Обсуждение: Making pg_standby compression-friendly

Поиск
Список
Период
Сортировка

Making pg_standby compression-friendly

От
"Charles Duffy"
Дата:
Howdy, all.

I'm interested in compressing archived WAL segments in an environment
set up for PITR in the interests of reducing both network traffic and
storage requirements. However, pg_standby presently checks file sizes,
requiring that an archive segment be exactly the right size to be
considered valid. The idea of compressing log segments is not new --
the clearxlogtail project in pgfoundry provides a tool to make such
compression more effective, and is explicitly intended for said
purpose -- but as of 8.3.4, pg_standby appears not to support such
environments; I propose adding such support.

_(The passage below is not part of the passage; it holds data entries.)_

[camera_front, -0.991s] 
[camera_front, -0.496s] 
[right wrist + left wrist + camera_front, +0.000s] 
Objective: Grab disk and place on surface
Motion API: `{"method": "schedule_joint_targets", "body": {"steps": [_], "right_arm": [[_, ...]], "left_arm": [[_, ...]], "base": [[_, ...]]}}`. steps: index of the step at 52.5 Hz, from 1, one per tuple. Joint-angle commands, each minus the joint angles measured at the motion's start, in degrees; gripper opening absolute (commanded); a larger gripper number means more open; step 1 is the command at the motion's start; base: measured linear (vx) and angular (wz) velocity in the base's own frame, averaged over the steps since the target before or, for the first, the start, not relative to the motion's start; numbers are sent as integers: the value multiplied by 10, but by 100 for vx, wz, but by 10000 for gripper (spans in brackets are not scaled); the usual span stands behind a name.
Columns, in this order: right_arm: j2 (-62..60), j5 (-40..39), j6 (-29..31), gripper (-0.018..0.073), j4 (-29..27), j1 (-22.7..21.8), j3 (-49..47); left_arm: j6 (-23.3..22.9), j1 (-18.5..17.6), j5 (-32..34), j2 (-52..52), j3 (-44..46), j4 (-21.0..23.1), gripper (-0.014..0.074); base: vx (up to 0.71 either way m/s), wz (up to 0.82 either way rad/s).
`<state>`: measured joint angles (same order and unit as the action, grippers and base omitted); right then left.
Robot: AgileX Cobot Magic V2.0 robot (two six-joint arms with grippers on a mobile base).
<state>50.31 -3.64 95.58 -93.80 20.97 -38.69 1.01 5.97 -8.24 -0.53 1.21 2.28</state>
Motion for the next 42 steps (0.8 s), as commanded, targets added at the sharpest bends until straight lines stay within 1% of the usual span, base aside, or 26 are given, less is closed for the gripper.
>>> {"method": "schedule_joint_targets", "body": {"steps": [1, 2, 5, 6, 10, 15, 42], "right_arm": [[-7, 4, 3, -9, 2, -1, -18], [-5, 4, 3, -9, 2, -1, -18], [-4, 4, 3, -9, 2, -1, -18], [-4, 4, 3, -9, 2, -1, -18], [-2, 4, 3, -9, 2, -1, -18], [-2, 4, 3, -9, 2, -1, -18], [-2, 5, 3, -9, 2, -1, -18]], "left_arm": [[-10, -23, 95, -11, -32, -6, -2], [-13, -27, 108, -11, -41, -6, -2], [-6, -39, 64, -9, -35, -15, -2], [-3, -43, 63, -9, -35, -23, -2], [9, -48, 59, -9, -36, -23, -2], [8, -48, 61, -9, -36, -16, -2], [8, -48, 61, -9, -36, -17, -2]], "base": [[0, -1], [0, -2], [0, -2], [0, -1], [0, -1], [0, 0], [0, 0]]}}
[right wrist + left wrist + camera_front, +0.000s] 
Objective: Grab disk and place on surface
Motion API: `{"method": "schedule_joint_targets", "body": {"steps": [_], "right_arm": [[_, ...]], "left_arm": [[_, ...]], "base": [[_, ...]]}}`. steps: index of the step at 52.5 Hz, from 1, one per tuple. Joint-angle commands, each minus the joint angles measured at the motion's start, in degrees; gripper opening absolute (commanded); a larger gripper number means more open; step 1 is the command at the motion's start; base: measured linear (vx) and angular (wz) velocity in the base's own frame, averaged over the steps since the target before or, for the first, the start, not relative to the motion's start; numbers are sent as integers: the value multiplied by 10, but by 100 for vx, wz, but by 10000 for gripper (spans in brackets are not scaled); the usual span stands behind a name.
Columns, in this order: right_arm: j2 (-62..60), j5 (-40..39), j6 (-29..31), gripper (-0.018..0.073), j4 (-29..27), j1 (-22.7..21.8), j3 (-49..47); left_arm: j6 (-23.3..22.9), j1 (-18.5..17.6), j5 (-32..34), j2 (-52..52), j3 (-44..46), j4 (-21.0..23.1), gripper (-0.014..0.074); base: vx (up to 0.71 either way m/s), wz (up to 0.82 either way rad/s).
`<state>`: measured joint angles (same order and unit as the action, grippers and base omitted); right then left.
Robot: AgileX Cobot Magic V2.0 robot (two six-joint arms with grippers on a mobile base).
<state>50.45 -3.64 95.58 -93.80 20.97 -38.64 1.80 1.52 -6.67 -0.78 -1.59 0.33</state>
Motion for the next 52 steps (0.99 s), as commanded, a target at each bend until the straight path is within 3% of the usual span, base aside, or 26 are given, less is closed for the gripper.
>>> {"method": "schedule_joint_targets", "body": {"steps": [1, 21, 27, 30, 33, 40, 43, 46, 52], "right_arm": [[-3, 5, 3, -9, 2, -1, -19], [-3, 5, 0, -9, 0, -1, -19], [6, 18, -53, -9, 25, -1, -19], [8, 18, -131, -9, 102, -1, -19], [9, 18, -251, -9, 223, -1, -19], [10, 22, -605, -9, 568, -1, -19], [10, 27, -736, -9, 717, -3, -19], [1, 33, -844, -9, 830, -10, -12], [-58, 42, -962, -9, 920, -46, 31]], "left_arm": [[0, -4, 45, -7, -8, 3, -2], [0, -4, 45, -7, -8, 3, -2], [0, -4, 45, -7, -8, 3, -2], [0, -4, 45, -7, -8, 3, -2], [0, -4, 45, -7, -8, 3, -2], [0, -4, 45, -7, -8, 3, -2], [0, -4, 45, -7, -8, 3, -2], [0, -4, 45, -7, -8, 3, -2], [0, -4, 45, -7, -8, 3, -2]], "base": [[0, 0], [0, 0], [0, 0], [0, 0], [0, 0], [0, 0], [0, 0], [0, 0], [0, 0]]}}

To allow pg_standby to operate in an environment where archive
segments are compressed, two behaviors are necessary:

 - suppressing the file-size checks. This puts the onus on the user to
create these files via an atomic mechanism, but is necessary to allow
compressed files to be considered.
 - allowing a custom restore command to be provided. This permits the
user to specify the mechanism to be used to decompress the segment.
One bikeshed is determining whether the user should pass in a command
suitable for use in a pipeline or a command which accepts input and
output as arguments.

A sample implementation is attached, intended only to kickstart
discussion; I'm not attached to either its implementation or its
proposed command-line syntax.

Thoughts?

Вложения

Re: Making pg_standby compression-friendly

От
Heikki Linnakangas
Дата:
Charles Duffy wrote:
> I'm interested in compressing archived WAL segments in an environment
> set up for PITR in the interests of reducing both network traffic and
> storage requirements. However, pg_standby presently checks file sizes,
> requiring that an archive segment be exactly the right size to be
> considered valid. The idea of compressing log segments is not new --
> the clearxlogtail project in pgfoundry provides a tool to make such
> compression more effective, and is explicitly intended for said
> purpose -- but as of 8.3.4, pg_standby appears not to support such
> environments; I propose adding such support.

Can't you decompress the files in whatever script you use to copy them 
to the archive location?

--   Heikki Linnakangas  EnterpriseDB   http://www.enterprisedb.com


Re: Making pg_standby compression-friendly

От
"Charles Duffy"
Дата:
On Thu, Oct 23, 2008 at 1:15 AM, Heikki Linnakangas <heikki.linnakangas@enterprisedb.com> wrote:
Charles Duffy wrote:
I'm interested in compressing archived WAL segments in an environment
set up for PITR in the interests of reducing both network traffic and
storage requirements. However, pg_standby presently checks file sizes,
requiring that an archive segment be exactly the right size to be
considered valid. The idea of compressing log segments is not new --
the clearxlogtail project in pgfoundry provides a tool to make such
compression more effective, and is explicitly intended for said
purpose -- but as of 8.3.4, pg_standby appears not to support such
environments; I propose adding such support.

Can't you decompress the files in whatever script you use to copy them to the archive location?

To be sure I understand -- you're proposing a scenario in which the archive_command on the master compresses the files, passes them over to the slave while compressed, and then decompresses them on the slave for storage in their decompressed state? That succeeds in the goal of decreasing network bandwidth, but (1) isn't necessarily easy to implement over NFS, and (2) doesn't succeed in decreasing storage requirements on the slave.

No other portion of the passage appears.